Am 26. Juni gibt auf dem Kehrwieder einen weit­eren Wode­house-Abend anlässlich des Kro­n­ju­biläums der englis­chen Köni­gin – sagt die Pressemit­teilung. Da liest dann Nina Petri. Mal sehen, wie das wird, vielle­icht ja ganz lustig.

6 Kommentare

    • Lieber Rain­er Moritz, da wun­dern wir uns doch sehr über eine solche Reak­tion. Vielle­icht kön­nten Sie Kri­tik an Ver­anstal­tun­gen in Ihrem Hause auch als Anre­gung ver­ste­hen, sich auseinan­derzuset­zen und sich unter Umstän­den ein­mal her­aus­ge­fordert fühlen, etwas Anderes zu pro­bieren als das hier Gezeigte. Wir freuen uns unser­er­seits immer, wenn wir etwas Neues ent­deck­en kön­nen, auch und ger­ade in ihrem schö­nen Lit­er­aturhaus.

      • Nein, so ein­fach wollen wir es uns nicht machen. Nichts gegen Kri­tik, aber dieser “Artikel” ist durch und durch her­ab­set­zend. Wer den Ver­anstal­tern unter­stellt, sich nicht ein­mal ein oder zwei Stun­den Zeit für “Gedanken­bil­dung” (allein schon dieses blasierte Wort) genom­men hat, zeigt es, dass es um nichts weniger als Denun­zi­a­tion geht. Von den “200” Ver­sprech­ern ein­mal abge­se­hen. rmz

        • Mein lieber Herr Moritz, das ist vol­lkom­men unange­bracht.
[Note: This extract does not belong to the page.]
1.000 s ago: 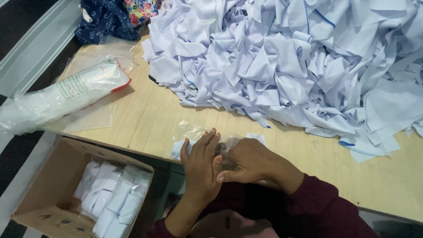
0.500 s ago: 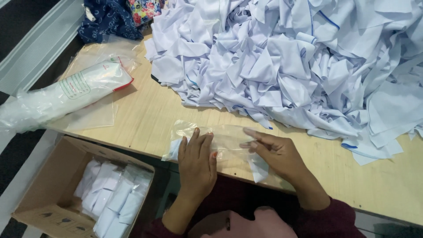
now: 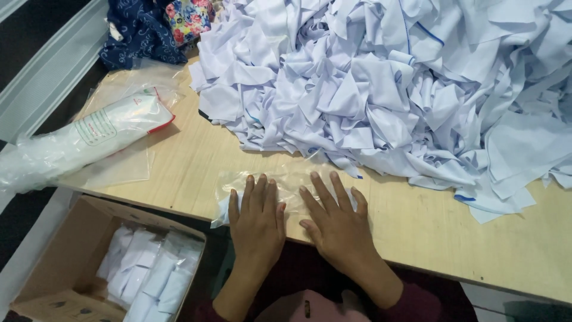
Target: Folding small white fabric scraps and placing them into individual plastic bags.
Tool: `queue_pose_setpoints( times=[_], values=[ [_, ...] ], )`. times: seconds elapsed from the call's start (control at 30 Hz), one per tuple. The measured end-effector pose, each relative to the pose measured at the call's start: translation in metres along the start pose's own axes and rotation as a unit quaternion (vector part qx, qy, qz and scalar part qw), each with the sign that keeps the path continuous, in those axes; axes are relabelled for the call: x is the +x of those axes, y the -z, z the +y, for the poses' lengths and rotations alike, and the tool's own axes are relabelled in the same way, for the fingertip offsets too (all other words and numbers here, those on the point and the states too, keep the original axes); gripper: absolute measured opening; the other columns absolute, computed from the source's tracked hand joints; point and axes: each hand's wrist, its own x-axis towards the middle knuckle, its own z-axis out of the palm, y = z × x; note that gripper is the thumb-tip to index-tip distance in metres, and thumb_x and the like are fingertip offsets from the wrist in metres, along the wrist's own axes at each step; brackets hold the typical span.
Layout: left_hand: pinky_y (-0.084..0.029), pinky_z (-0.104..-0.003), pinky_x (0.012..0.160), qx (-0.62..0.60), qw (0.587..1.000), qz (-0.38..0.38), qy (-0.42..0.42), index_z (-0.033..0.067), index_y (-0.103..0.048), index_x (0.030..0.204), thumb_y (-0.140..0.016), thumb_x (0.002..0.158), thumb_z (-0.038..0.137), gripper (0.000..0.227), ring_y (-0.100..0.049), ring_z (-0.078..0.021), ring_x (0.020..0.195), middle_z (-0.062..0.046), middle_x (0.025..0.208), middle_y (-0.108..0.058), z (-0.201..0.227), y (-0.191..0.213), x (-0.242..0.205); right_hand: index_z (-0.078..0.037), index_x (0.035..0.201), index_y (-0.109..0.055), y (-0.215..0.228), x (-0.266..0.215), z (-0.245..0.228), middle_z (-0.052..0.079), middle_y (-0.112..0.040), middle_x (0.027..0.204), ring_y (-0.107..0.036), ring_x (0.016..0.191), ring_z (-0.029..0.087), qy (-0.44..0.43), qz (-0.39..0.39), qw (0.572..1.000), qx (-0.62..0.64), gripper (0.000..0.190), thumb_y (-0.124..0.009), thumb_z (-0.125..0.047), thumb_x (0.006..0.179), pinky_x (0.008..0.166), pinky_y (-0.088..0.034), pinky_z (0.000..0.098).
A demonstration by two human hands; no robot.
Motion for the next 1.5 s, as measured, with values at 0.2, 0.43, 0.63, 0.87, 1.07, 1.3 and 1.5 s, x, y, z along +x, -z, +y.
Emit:
queue_pose_setpoints(
  times=[0.2,0.43,0.63,0.87,1.07,1.3,1.5],
  values=[
    [-0.025,-0.057,0.120,-0.061,0.998,-0.025,0.022,0.0069,-0.058,0.140,-0.045,0.106,0.030,0.043,-0.042,-0.0346,0.148,-0.013,0.150,-0.055,-0.004,0.006,0.001,-0.023,0.135,-0.066,0.016,0.007,0.021,0.008,-0.045,0.161,-0.035,0.152,0.030,-0.039,0.056,0.989,0.130,0.042,-0.050,-0.041,0.100,0.113,-0.018,0.0505],
    [-0.029,-0.061,0.119,-0.142,0.988,0.065,-0.003,0.0054,-0.067,0.124,-0.059,0.101,0.013,0.025,-0.053,-0.0375,0.137,-0.015,0.130,-0.066,0.015,0.041,0.032,-0.022,0.123,-0.073,0.080,0.023,0.044,0.002,-0.063,0.145,-0.052,0.143,0.027,-0.079,0.169,0.964,0.192,0.027,-0.060,-0.026,0.100,0.113,-0.027,0.0479],
    [-0.044,-0.058,0.107,-0.289,0.952,0.069,-0.078,0.0038,-0.066,0.112,-0.060,0.098,-0.001,0.016,-0.066,-0.0369,0.112,-0.015,0.108,-0.067,0.039,0.047,0.040,-0.004,0.111,-0.074,0.084,0.036,0.029,0.010,-0.070,0.110,-0.065,0.109,0.025,-0.024,0.201,0.948,0.244,0.015,-0.067,-0.006,0.098,0.098,-0.052,0.0379],
    [-0.045,-0.045,0.082,-0.180,0.979,-0.020,0.095,0.0135,-0.073,0.109,-0.066,0.093,0.011,0.018,-0.061,-0.0252,0.093,-0.003,0.097,-0.064,-0.050,0.048,0.042,-0.006,0.118,-0.067,0.048,0.026,0.014,0.011,-0.062,0.116,-0.063,0.107,0.024,-0.080,0.159,0.941,0.286,0.027,-0.067,-0.021,0.096,0.091,-0.055,0.0367],
    [-0.051,-0.043,0.082,-0.151,0.975,-0.111,0.121,0.0155,-0.076,0.105,-0.078,0.086,0.052,0.042,-0.066,-0.0265,0.092,-0.003,0.090,-0.066,-0.076,0.029,0.030,-0.010,0.105,-0.071,0.041,0.035,0.028,0.008,-0.065,0.102,-0.064,0.104,0.030,-0.193,0.009,0.954,0.229,0.051,-0.073,-0.059,0.088,0.095,-0.048,0.0447],
    [-0.047,-0.045,0.092,-0.251,0.947,-0.124,0.155,0.0159,-0.075,0.096,-0.073,0.093,0.044,0.028,-0.064,-0.0262,0.098,-0.003,0.091,-0.063,-0.079,0.017,0.025,0.005,0.084,-0.073,0.054,0.054,0.012,0.021,-0.075,0.098,-0.070,0.093,0.029,-0.108,-0.065,0.695,0.708,0.018,-0.055,0.004,0.083,0.085,-0.060,0.0499],
    [-0.045,-0.044,0.090,-0.275,0.948,-0.083,0.139,0.0157,-0.071,0.097,-0.053,0.103,0.053,0.042,-0.061,-0.0260,0.095,-0.003,0.092,-0.058,-0.078,0.010,0.018,0.012,0.125,-0.069,0.030,0.087,0.018,0.028,-0.075,0.109,-0.078,0.074,0.030,-0.210,-0.231,0.665,0.678,0.045,-0.069,0.005,0.081,0.056,-0.068,0.0346]
  ],
)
Pres­sev­ertreter als Denun­zianten zu beze­ich­nen, ist mir wirk­lich zu sehr LTI. Ich kann ja ver­ste­hen, dass das ein unge­wohntes Gefühl sein mag, wenn Ver­anstal­tun­gen des Lit­er­aturhaus­es nicht mit Kuschelbe­sprechun­gen und “Riese­nap­plaus” bedacht wer­den, aber so etwas kön­nen Sie dann in anderen Blät­tern lesen. So etwas machen wir nicht. Und das wird sich auch nicht ändern, auch wenn Ihnen das nicht passt.
          Ich bin jed­erzeit bere­it, eine gelun­gene Ver­anstal­tung zu bejubeln, wenn ich der Mei­n­ung bin, dass sie zu bejubeln ist. Diese war das eben nicht, die Näch­ste wird vielle­icht anders.

          • Ach her­rje — LTI … geht es auch eine Num­mer klein­er? Wir haben nichts gegen kri­tis­che Berichter­stat­tung und kön­nen damit gut leben, und natür­lich gibt es bessere und schlechtere Abende. Die Reak­tio­nen auf den Wode­house-Abend (ables­bar auch an so ein­fachen Din­gen wie der Applausstärke) sprechen — von der Ihri­gen abge­se­hen — indes nicht dafür, dass das Pub­likum einen schlecht­en Abend erlebt hat. Aber man braucht nur die Über­schrift oder die Bil­dun­ter­schrift Ihres Artikels zu lesen, um zu erken­nen, dass es nicht um Kri­tik, son­dern um Verunglimp­fung ging. Und wie gesagt: einem Mod­er­a­tor, der zu den gewis­senhaftesten sein­er Zun­ft gehört und ein Werk von ca. 90 Roma­nen zu resümieren hat­te, vorzuw­er­fen, er habe keine “Gedanken­bil­dung” auf seine Mod­er­a­tion ver­wandt, ist dreist und denun­zi­a­torisch.

          • Nein, es geht keine Num­mer klein­er, denn die Aufre­gung und das Wort “Denun­zi­a­tion” sind ja ganz auf Ihrer Seite. Dass Herr Spreck­elsen ein gewis­senhafter Arbeit­er ist, stellt ja auch nie­mand in Frage. Und es geht nicht um die inhaltliche Kom­pe­tenz dieses Mod­er­a­tors, son­dern um die Form des Abends, und die ist für mich ohne Zweifel ver­schenkt wor­den. Und genau das sagt diese Besprechung.

            Ihnen mag es ja genü­gen, wenn ein kundi­ger Men­schen seine Inhalte vom Blatt liest und jemand rou­tiniert Texte von sich gibt, mir genügt das aber nicht, zumal wenn man ein Pub­likum an einen so inter­es­san­ten Autor wie Wode­house her­an­führen will.

            Diese Art der Präsen­ta­tion ist lang­weilig, lang­weilig und nochmals lang­weilig, da nützt auch die inhaltliche Kom­pe­tenz eines Mod­er­a­tors nichts. Wie gesagt, die Rei­he ist ja wirk­lich ehren­wert, ich erin­nere mich noch gut an den The­len-Abend, den wir auch an dieser Stelle besprochen haben, da hat sich aber jemand ganz anders ins Zeug gelegt als hier.

            Es gere­icht Ihnen ja zur Ehre, dass sie ihre Pro­tag­o­nis­ten da vertei­di­gen wollen, aber diese Reak­tion ist wirk­lich mehr als unsou­verän. Dass ihr gewis­senhafter Mod­er­a­tor kein Tem­pera­ments­bün­del ist, dürften Sie ja auch wohl selb­st gemerkt haben. Warum muss denn span­nende und unter­halt­same Lit­er­atur der­ar­tig sediert serviert wer­den?